12 Eylül 1980 askeri darbesinin en büyük mağdurları emekçiler olmuştur. 12 Eylül döneminde 30 bin civarında işçi işten çıkarılmış, 5 Nisan 1994 krizinde 500 bin işçi, 2001 krizinde 450 bin esnaf ve işçi işini kaybetmiştir. Kamu ve özel sektör dahil olmak üzere Türkiye ciddi bir ekonomik dar boğaza girmiştir. Milli gelir ve büyüme hızı düşerken işsizlik oranları artmıştır. Bu yüzden çalışanlar ve toplum siyasi ve ekonomik krizler ile darbelerin en büyük mağdurlarından birisi olmuştur.

12 Eylül 1980 darbesinde olduğu gibi 28 Şubat’ta da emekçi sınıfı büyük bir zarar görmüş, emek hareketinin önü kesilmiş, baskı ve korkularla, görevlendirmelerle, sivil ve demokratik refleksler zayıflatılmıştır. Sendikalar, 1990’larda 12 Eylül travmasını atlatmış, sivil ve demokratik reflekslere yeniden dönmüşken, 28 Şubat sendikaların demokratikleşme, sivilleşme ve güçlü, sivil ve bağımsız kurumlar haline gelme çabalarını durdurarak yeniden geri çevirmeye çalışmıştır.
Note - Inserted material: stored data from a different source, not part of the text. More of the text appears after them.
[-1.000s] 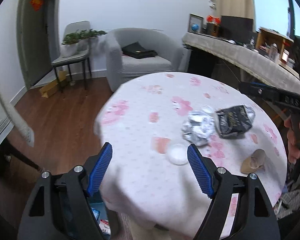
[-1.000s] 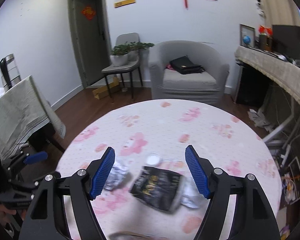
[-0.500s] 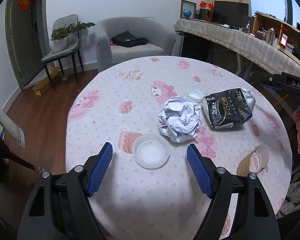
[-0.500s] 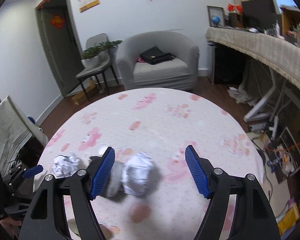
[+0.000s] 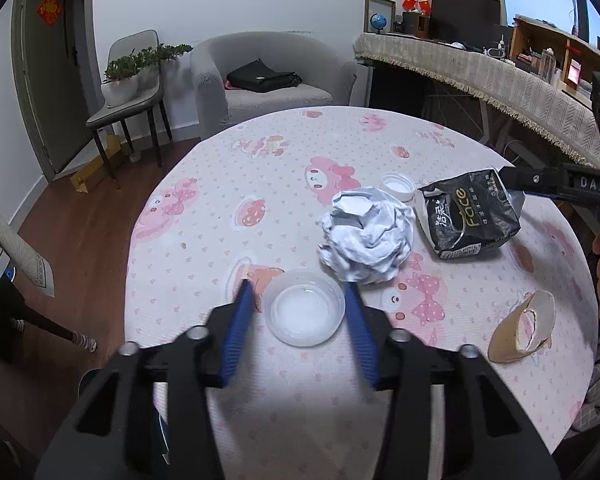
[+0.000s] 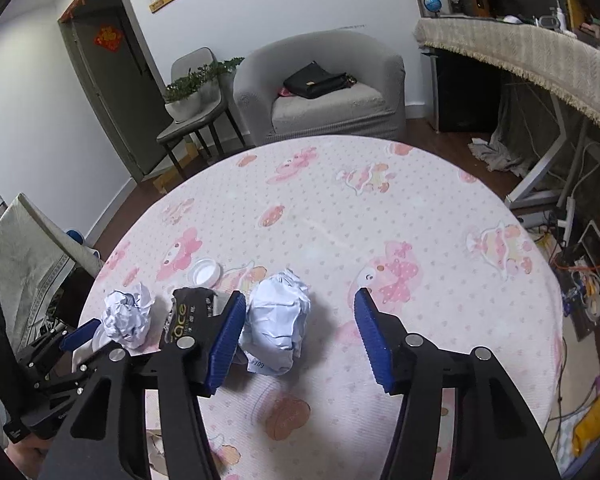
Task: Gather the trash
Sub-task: 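Grasp the clear plastic lid with the left tool while the right tool grasps the crumpled white paper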
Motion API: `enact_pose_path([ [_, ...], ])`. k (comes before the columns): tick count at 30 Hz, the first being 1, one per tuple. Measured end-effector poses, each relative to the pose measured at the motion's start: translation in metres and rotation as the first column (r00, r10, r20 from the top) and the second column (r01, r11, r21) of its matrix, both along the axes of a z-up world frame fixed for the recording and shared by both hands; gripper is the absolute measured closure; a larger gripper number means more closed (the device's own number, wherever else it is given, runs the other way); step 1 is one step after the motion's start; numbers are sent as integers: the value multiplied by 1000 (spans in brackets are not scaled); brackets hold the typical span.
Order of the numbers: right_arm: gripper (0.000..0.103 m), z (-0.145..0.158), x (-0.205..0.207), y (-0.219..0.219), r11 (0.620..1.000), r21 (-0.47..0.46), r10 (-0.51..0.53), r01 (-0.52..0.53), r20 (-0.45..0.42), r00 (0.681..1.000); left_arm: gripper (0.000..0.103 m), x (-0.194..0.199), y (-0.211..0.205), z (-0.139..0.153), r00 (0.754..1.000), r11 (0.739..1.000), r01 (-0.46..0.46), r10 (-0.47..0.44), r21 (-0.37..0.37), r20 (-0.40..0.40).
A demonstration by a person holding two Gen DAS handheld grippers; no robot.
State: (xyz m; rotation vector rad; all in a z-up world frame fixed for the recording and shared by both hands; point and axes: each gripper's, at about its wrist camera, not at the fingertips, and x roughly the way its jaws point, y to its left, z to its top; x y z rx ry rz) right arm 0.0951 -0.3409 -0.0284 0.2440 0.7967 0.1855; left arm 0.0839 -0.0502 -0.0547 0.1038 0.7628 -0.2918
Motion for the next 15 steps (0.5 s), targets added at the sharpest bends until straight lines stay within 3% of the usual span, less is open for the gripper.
enact_pose_path([
  [8,46,-7,10,8,998,59,22,-20,-22,1000,61,0,4,2,1000,1000,-7,7,-23,7],
  [11,53,-17,15,15,998,58,37,-34,-53,998,61,-1,10,9,999,999,-27,28,-47,27],
  [13,66,-17,15,15,997,72,45,-42,-45,998,61,-1,16,13,999,997,-40,42,-68,34],
  [15,66,-12,13,17,999,31,34,-33,-29,999,61,0,21,16,998,995,-56,59,-83,37],
])
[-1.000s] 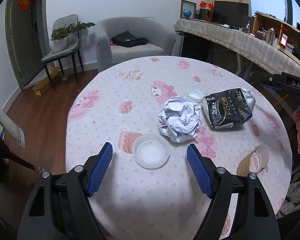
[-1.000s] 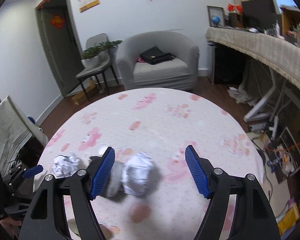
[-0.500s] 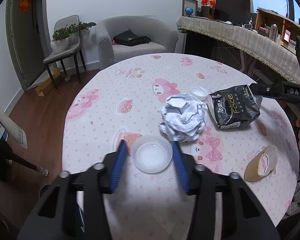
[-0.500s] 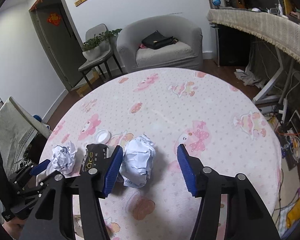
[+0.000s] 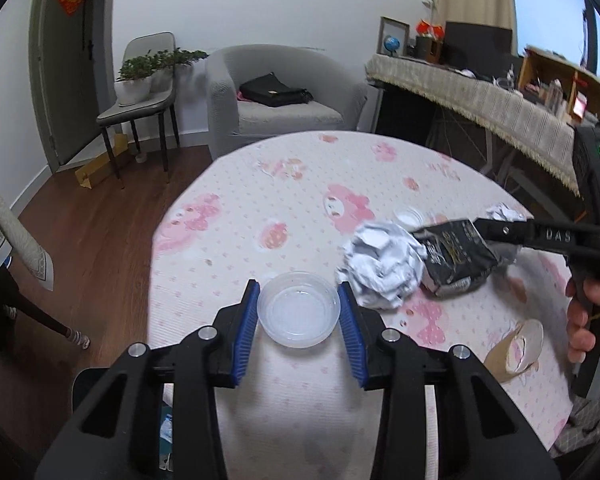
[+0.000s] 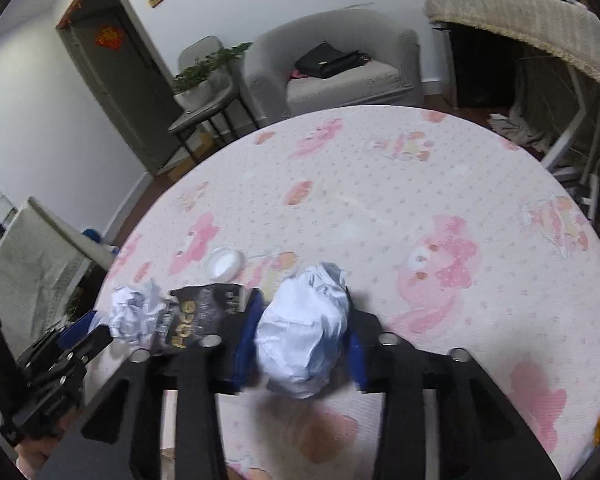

15 Temmuz gecesi Türkiye, bir grup hainin başlattığı işgal girişimine sahne olmuş, emir-komuta zinciri dışında hareket eden asker kıyafetine bürünmüş birtakım hain, millet iradesiyle seçilmiş olan hükümeti düşürerek devlet yönetimini zorbalıkla ele geçirmeye çalışmıştır. Milletimiz; Cumhurbaşkanımızın liderliğinde, Başbakanı, Hükümeti, siyasi partileri, milletvekilleri, medya ve cunta dışı bütün güvenlik güçleriyle birlikte, büyük bir demokrasi mücadelesi vererek, darbe geleneğine karşı bir ilki başarmış, hainlere karşı tek yürek olmuştur. Hainlerin karartmaya çalıştığı 15 Temmuz gecesi, tüm milletimizin destansı direnişiyle aydınlık bir sabaha çıkmış, o gece bir millet yeniden ayağa kalkmıştır. Halkımızın Cumhurbaşkanımızın önderliğinde sokağa çıkarak demokrasiye sahip çıkmasıyla darbe girişimi önlenmiştir.

15 Temmuz gecesi istediğini alamayan bazı güç odakları bugün farklı yollardan ülkemizi teslim almaya, milletimize diz çöktürmeye çalışıyorlar. 15 Temmuz’un hıncıyla ve hain darbe girişiminin sonuçsuz kalmasının ortaya çıkardığı kızgınlıkla, gözü dönmüş caniler ve işbirlikçileri ülkemize döviz kurları üzerinden ağır bir ekonomik saldırı başlattılar. Türkiye'nin milli ve yerli politikaları uygulamasını istemeyen bazı güç odakları, bütün imkanlarını seferber etmiş, Türkiye ekonomisine döviz kurları üzerinden saldırmaktadırlar.

Milletimiz her zaman olduğu gibi yine devletimizin yanındadır. Milletimiz, ülkemizin birlik ve bütünlüğünü bozmak adına oynanan bütün hain planları ve oyunları kenetlenerek, birlik ve beraberliğini koruyarak bozacak güç ve kuvvete sahiptir. Bu saldırılar, birlik ve beraberliğimiz karşısında etkisiz kalacaktır.”